YOUR ASSIGNMENT: Both the line containing "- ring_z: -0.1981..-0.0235" and the line containing "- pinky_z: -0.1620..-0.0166" belong to the span. Output exactly that span from the listing below, and nothing outside it.

AVAILABLE DATA:
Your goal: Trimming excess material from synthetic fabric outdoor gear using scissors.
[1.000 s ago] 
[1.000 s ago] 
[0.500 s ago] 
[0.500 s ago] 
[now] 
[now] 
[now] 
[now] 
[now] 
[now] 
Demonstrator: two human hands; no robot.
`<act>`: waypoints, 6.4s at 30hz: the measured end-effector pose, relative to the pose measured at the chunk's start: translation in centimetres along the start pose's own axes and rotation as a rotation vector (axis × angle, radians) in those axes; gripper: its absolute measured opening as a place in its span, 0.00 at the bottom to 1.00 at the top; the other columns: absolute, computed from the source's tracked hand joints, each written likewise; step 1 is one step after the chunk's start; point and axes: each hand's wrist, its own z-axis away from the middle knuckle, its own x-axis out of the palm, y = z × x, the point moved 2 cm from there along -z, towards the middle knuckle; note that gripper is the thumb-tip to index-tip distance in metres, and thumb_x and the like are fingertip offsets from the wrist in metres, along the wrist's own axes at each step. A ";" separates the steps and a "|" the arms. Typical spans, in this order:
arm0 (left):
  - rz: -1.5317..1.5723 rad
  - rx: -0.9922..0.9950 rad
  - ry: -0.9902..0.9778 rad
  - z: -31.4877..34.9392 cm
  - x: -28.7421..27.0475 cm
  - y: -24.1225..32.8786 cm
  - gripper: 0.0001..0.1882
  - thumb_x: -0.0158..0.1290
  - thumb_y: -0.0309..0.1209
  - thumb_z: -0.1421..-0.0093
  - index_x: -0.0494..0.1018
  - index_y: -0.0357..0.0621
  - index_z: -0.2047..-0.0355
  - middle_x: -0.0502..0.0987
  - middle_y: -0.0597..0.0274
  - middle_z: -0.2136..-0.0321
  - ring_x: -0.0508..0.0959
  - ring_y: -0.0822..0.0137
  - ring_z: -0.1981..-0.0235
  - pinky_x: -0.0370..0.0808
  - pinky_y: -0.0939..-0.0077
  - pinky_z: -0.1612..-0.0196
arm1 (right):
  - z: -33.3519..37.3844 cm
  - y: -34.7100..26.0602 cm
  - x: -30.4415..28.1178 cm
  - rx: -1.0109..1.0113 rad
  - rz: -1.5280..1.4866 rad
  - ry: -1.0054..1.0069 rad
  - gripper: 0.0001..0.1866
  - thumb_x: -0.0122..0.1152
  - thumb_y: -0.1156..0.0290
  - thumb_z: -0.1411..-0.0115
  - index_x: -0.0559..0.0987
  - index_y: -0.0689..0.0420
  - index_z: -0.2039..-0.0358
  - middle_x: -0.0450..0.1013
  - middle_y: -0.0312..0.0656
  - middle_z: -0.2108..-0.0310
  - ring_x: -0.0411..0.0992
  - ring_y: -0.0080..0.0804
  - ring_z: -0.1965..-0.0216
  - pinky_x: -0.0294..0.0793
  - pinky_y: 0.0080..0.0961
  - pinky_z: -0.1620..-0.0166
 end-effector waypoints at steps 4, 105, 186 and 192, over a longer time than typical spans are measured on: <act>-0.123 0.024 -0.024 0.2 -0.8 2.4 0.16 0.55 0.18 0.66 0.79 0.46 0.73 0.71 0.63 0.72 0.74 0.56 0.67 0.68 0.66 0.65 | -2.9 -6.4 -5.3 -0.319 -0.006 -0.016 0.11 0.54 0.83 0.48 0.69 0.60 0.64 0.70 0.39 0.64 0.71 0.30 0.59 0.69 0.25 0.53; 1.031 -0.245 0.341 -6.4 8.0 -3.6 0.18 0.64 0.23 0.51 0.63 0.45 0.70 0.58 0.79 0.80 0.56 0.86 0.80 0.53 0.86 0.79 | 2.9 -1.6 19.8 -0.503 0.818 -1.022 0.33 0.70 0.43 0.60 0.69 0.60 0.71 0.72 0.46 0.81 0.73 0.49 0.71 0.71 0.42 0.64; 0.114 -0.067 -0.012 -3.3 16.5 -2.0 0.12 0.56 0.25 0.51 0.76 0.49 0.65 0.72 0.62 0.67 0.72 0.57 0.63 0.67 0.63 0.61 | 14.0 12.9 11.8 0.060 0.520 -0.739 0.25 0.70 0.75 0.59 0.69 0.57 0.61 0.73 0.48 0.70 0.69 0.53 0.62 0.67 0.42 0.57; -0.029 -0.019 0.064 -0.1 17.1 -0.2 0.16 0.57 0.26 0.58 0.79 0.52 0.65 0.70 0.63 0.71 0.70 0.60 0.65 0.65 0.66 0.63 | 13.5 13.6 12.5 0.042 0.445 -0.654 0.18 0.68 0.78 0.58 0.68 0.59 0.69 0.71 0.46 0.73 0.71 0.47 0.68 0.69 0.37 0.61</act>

EXPECTED OUTPUT:
  - ring_z: -0.1981..-0.0235
  - pinky_x: -0.0370..0.0808
  - pinky_y: -0.0939..-0.0077
  - pinky_z: -0.1612..-0.0196
arm1 (right):
  - z: -33.3519..37.3844 cm
  - y: -34.7100..26.0602 cm
  - x: -30.4415..28.1178 cm
  - rx: -1.0109..1.0113 rad
  - rz: -1.5280..1.4866 rad
  - ry: -1.0054..1.0069 rad
  - gripper: 0.0001..0.1866
  - thumb_x: -0.0122..0.1152
  - thumb_y: -0.1156..0.0290
  - thumb_z: -0.1411..-0.0115
  - index_x: -0.0559..0.0987
  - index_y: -0.0689..0.0420
  - index_z: -0.2039..-0.0358
  - middle_x: -0.0450..0.1013
  - middle_y: -0.0312..0.0656
  - middle_z: -0.2108..-0.0310
  - ring_x: -0.0411..0.0992
  - ring_y: -0.0080..0.0804
  - ring_z: -0.1965..-0.0216
  - pinky_x: -0.0294..0.0793
  - pinky_y: 0.0080..0.0961
  - pinky_z: -0.1620..-0.0166

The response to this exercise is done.